How to complete this task —
Search the data below for the word "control" and copy each line that holds it.

Extracted entries —
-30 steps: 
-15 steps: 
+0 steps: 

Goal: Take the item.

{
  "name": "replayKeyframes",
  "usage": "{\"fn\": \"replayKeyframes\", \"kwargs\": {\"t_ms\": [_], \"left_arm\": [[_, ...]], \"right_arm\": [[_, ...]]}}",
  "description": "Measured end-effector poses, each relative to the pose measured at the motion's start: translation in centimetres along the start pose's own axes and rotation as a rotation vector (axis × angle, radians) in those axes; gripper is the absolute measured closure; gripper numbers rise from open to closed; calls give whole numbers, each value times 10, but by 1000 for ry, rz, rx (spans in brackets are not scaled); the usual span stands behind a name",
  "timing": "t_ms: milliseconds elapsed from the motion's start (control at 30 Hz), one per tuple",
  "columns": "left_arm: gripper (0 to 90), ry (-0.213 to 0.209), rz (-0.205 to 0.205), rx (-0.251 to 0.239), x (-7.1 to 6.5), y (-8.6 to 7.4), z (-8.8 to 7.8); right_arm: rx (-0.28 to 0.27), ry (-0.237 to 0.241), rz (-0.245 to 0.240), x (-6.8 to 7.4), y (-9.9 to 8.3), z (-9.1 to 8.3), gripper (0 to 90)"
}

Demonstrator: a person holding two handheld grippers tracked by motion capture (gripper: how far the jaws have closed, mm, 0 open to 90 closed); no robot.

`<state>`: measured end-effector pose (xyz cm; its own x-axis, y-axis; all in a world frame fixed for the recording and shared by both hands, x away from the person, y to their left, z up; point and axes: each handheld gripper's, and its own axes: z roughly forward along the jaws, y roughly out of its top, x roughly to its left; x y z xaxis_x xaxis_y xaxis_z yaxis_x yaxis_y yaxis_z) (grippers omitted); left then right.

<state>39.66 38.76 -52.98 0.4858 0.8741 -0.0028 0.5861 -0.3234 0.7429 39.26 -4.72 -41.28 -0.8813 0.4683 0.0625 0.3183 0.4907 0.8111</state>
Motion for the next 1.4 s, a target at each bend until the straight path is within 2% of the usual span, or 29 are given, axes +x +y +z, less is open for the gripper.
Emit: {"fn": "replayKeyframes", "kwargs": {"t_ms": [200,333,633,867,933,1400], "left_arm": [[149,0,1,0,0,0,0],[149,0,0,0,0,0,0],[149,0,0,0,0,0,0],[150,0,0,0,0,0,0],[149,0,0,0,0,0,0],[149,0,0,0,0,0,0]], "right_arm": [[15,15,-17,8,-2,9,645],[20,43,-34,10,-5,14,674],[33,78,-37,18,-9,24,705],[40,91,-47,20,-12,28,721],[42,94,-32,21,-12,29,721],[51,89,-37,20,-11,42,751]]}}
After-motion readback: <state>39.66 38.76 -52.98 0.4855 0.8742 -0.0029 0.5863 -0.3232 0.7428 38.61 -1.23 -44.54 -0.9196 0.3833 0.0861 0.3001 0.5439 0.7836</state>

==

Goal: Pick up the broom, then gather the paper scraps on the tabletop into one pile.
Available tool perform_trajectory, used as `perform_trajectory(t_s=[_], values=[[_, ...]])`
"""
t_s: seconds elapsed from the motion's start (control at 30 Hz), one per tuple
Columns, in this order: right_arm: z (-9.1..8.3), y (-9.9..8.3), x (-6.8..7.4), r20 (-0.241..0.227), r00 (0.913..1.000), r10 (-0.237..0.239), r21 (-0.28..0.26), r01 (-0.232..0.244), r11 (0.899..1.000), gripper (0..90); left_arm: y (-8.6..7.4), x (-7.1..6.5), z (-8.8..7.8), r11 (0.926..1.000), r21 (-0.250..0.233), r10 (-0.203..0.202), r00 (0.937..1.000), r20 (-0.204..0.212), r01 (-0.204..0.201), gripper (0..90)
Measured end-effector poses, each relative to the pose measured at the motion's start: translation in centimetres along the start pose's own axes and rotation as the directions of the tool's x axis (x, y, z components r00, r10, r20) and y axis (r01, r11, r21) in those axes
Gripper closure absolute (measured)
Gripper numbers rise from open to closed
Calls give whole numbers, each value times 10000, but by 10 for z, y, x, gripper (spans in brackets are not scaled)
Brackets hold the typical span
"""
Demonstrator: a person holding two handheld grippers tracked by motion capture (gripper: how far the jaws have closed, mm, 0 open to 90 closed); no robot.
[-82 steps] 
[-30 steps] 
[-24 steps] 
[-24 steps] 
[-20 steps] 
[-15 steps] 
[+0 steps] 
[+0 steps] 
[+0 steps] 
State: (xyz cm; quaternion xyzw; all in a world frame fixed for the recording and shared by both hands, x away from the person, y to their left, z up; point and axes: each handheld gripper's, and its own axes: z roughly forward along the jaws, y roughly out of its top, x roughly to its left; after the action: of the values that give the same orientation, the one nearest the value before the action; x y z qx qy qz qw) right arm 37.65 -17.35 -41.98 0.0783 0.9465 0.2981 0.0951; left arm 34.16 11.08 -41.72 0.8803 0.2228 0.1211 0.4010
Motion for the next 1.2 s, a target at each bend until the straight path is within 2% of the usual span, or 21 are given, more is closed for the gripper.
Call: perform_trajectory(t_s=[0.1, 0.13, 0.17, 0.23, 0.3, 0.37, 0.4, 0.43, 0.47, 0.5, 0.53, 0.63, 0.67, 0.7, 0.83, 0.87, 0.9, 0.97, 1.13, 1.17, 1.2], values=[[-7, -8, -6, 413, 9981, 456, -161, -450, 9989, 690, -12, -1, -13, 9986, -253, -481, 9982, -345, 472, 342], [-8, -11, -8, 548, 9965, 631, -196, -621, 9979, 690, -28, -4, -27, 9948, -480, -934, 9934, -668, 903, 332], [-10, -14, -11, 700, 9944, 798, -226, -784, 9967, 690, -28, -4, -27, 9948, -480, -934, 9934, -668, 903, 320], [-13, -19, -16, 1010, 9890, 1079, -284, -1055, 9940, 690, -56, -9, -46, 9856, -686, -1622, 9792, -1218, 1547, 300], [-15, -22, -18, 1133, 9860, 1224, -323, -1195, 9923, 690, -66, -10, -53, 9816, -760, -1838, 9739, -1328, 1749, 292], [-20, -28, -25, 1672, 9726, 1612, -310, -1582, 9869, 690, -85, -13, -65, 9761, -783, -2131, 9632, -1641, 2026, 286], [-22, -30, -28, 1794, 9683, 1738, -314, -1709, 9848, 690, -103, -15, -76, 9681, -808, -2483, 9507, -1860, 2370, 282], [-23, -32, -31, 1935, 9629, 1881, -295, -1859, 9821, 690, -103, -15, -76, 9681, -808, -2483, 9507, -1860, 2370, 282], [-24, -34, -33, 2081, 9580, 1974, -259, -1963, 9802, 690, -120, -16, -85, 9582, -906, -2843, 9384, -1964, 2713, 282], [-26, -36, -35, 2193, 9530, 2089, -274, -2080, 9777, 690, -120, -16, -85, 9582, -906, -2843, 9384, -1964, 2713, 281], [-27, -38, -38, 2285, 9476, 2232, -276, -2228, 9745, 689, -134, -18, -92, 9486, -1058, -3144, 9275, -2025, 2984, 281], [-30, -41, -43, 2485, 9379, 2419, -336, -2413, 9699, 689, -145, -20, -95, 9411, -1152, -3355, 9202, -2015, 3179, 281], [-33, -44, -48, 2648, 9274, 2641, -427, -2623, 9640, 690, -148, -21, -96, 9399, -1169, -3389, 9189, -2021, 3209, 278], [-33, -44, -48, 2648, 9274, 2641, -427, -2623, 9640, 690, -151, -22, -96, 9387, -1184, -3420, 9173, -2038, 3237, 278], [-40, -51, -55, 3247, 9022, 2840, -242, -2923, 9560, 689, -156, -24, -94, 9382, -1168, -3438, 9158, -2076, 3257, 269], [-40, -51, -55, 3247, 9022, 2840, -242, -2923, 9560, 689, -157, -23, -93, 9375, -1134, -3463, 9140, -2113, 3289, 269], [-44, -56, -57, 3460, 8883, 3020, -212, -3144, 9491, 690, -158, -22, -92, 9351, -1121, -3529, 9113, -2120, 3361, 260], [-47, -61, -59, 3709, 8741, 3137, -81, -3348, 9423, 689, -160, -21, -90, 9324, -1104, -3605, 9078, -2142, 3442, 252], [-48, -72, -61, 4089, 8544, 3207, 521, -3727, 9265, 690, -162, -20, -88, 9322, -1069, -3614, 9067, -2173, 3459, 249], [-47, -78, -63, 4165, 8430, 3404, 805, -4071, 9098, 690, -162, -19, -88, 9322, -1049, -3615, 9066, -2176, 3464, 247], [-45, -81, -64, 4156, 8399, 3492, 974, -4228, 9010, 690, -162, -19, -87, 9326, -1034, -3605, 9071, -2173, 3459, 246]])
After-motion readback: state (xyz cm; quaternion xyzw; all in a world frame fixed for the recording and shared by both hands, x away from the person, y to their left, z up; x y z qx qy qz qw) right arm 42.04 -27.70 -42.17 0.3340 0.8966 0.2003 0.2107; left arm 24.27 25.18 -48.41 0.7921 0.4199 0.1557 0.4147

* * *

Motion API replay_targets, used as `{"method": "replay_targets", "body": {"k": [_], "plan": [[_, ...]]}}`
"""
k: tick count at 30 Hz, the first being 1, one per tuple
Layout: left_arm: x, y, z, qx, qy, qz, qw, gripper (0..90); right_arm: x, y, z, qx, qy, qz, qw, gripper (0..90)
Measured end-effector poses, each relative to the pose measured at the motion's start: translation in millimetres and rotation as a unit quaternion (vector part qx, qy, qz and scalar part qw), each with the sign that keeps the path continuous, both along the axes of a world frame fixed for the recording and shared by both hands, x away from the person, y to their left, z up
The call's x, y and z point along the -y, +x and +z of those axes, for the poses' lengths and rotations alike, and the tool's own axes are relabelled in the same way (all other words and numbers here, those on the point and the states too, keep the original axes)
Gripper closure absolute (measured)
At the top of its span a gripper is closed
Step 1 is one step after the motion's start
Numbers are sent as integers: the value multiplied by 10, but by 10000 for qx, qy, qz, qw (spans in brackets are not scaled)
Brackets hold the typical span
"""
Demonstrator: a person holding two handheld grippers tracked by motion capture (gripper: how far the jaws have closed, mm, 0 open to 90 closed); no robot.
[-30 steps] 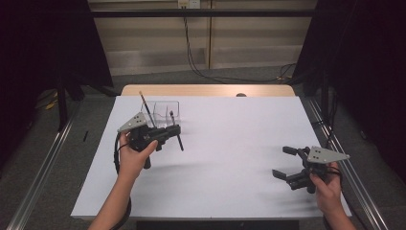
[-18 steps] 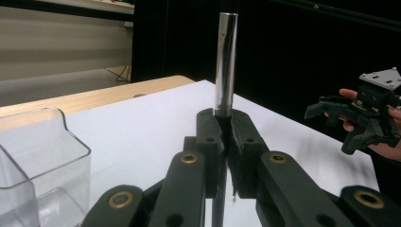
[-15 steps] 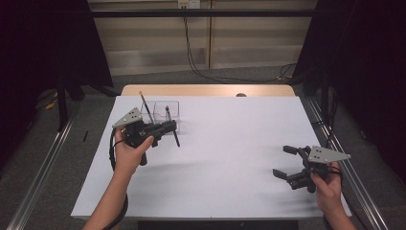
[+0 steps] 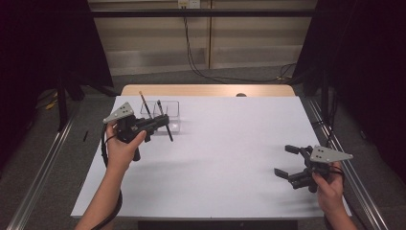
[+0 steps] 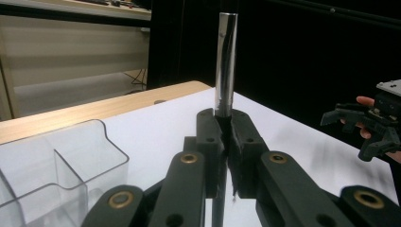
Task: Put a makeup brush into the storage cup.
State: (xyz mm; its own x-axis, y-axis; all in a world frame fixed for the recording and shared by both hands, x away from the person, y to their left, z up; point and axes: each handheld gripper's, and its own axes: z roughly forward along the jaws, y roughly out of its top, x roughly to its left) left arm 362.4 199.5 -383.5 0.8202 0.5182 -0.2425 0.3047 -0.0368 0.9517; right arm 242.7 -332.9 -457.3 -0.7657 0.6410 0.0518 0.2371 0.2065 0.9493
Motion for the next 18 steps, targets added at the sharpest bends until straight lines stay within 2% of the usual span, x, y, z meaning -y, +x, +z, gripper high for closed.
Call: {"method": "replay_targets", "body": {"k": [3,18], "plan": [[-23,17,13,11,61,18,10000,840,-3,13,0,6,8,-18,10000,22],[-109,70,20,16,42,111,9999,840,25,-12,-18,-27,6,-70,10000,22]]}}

Expected answer —
  "timing": "t_ms: milliseconds elapsed from the motion's start (control at 30 Hz), one per tuple",
t_s: seconds elapsed from the motion's start (control at 30 Hz), one per tuple

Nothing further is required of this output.